Software Tuning, Performance Optimization & Platform Monitoring
Discussion regarding monitoring and software tuning methodologies, Performance Monitoring Unit (PMU) of Intel microprocessors, and platform updating.

cpufreq-driver cannot adjust per-core frequency and how to adjust it with MSR?

hiratz
Novice
7,343 Views

Hi,

Recently I'm trying to adjust each logical cpu's frequency on a Intel Xeon Broadwell-EP 8-core/16-thread processor (Ubuntu 16.04, HP Proliant Gen9, 2.1 GHz base frequency, 1.2 GHz minimum frequency). But I observed some phenomena I cannot explain:

(Note: the discussion of the following 1) and 2) has Turbo-boost disabled!)

1) If I disable Intel-pstate driver by modifying the grub, Linux will use the pcc-cpufreq (with BIOS Power management using "Balanced power and performance" or "Maximum Performance") or acpi-cpufreq (with BIOS Power management using "OS control mode"). Whichever is used, the frequency could be "adjusted"(not really, explained later) with the following two methods (take cpu1 for example, the cpufreq directory is /sys/devices/system/cpu/cpu1/cpufreq/)

   a)  use the "userspace" as the scaling_governor and write a legal frequency (say 1800000) value to file "scaling_setspeed" (1800000 uses kHz as its unit, so it means 1.8GHz)

  or b) use the "performance" as the scaling_governor and write a legal frequency value to file "scaling_max_freq"

  If we run the command line "watch grep MHz /proc/cpuinfo", a) or b) will show cpu1 does has a new frequency 1800 MHz (other cpus keep the original one: 2100 MHz). However, my test program shows its run time keep not changed no matter whatever frequency value is written to the above files. In other words, "/proc/cpuinfo" shows cpu1's frequency has been changed but the test program's execution time does not show it is changed!

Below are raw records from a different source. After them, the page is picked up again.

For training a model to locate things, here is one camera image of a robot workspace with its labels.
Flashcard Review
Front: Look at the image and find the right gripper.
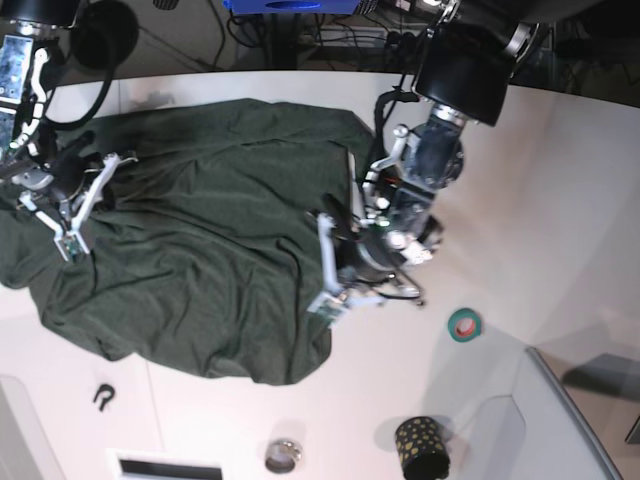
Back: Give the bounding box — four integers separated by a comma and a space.
47, 139, 98, 210

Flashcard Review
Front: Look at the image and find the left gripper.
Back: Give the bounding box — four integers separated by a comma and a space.
337, 234, 398, 283

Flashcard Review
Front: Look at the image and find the green tape roll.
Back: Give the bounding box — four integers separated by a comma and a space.
447, 308, 484, 343

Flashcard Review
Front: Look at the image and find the dark green t-shirt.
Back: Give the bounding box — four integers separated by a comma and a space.
1, 99, 372, 386

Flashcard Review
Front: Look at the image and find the small black clip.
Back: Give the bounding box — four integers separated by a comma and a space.
93, 383, 116, 412

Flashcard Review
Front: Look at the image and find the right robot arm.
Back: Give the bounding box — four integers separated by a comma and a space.
1, 1, 118, 205

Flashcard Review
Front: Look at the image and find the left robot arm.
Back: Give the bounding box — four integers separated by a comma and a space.
336, 1, 555, 285

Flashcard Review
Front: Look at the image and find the round black stand base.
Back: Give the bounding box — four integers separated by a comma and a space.
70, 1, 139, 71

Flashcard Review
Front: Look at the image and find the black gold-dotted cup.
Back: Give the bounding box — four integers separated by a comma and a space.
395, 416, 451, 480

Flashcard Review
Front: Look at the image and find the silver tape roll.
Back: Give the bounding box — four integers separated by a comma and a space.
264, 439, 303, 474

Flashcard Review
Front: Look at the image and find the blue plastic box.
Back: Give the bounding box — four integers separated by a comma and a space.
222, 0, 360, 15

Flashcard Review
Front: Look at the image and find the white slotted tray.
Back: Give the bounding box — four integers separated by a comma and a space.
105, 448, 230, 480

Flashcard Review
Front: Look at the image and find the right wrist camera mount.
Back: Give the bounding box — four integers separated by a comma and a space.
14, 151, 138, 262

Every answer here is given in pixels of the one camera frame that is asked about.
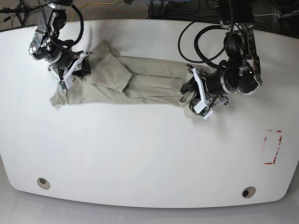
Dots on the beige T-shirt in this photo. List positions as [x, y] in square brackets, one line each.
[120, 79]

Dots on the right table cable grommet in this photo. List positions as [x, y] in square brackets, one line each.
[248, 192]

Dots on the left-side wrist camera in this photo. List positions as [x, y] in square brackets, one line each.
[202, 109]

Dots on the black tripod stand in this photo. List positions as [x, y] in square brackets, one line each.
[21, 12]

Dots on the black robot arm left side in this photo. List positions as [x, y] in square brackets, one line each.
[240, 73]

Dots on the white power strip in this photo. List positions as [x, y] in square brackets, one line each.
[288, 12]

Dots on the red tape rectangle marking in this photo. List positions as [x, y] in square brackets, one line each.
[271, 146]

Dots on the right-side wrist camera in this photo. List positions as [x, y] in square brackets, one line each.
[65, 84]

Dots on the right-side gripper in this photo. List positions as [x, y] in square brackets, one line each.
[65, 63]

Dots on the left table cable grommet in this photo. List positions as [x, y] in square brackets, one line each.
[43, 183]

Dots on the table cable grommet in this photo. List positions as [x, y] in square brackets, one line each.
[248, 192]
[43, 183]

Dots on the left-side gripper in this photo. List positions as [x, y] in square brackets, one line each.
[214, 85]

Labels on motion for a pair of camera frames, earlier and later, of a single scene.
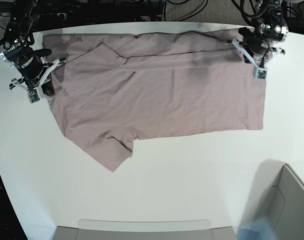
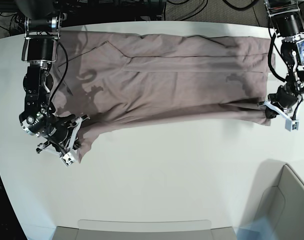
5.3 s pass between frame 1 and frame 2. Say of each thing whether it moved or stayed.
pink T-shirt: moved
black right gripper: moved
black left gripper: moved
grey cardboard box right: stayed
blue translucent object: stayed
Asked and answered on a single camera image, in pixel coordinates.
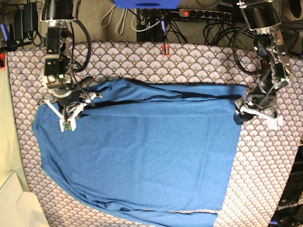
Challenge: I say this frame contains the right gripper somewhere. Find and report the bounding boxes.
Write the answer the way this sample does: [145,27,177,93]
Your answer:
[47,82,80,111]

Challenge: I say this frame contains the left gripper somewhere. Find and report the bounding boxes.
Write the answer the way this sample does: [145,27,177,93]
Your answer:
[233,82,276,125]

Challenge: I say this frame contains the blue long-sleeve T-shirt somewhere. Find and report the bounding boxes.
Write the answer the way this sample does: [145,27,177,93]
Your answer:
[32,79,244,227]

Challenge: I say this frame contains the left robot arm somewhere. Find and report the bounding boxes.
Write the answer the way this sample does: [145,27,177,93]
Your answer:
[232,0,294,130]

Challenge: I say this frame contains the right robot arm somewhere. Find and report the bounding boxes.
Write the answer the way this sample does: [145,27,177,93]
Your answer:
[40,0,81,113]

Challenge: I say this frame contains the fan-patterned tablecloth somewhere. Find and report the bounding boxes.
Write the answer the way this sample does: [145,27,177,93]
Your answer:
[7,42,303,227]

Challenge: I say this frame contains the black power adapter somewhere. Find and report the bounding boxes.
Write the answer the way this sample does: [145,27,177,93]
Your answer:
[14,2,38,41]

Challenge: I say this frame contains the blue box at top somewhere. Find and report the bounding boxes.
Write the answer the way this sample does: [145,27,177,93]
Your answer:
[114,0,181,9]

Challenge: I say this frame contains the black OpenArm base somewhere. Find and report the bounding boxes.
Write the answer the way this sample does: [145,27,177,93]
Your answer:
[269,144,303,227]

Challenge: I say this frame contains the black power strip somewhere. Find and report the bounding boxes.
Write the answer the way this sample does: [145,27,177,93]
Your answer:
[177,9,232,21]

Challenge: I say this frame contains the white plastic bin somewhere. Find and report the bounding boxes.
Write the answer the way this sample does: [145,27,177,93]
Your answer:
[0,171,49,227]

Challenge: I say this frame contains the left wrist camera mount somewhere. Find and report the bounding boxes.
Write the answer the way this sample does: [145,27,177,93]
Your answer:
[234,98,284,131]

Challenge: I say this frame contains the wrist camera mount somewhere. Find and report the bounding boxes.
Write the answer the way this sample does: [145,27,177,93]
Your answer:
[234,98,284,131]
[42,92,102,132]

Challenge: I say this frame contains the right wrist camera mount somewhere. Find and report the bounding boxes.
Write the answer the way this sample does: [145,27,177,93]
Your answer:
[42,92,102,132]

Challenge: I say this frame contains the blue-handled clamp left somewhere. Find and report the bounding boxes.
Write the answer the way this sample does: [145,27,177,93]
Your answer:
[0,23,18,52]

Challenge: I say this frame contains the blue-handled clamp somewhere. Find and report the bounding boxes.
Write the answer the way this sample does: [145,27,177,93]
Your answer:
[160,20,170,57]
[0,23,18,52]

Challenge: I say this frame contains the blue-handled clamp centre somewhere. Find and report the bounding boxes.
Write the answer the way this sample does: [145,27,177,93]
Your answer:
[160,20,170,57]

2) If I enable Intel-pstate in grub and use the above method "b)" (Note: now "a)" cannot be used because there is no "userspace" governor when "scaling_driver" is "intel_pstate") to change cpu1's max frequency, the test program's run time changed significantly across different frequency values. 

With the above 1) and 2) , turbo-boost is disabled. If I enable the turbo-boost in BIOS, it seems that cpufreq driver cannot control cpu1's frequency very accurately.

Then, I looked into the code in intel_pstate.c and found it used the function of "HWP". Now I have several questions that confuse me a lot and hopefully someone could help explain them:

1  According to the above observations, why can Intel-pstate really change a cpu's frequency but other cpufreq drivers cannot (by "really", I mean the changing effect should be observed by running a test program)? 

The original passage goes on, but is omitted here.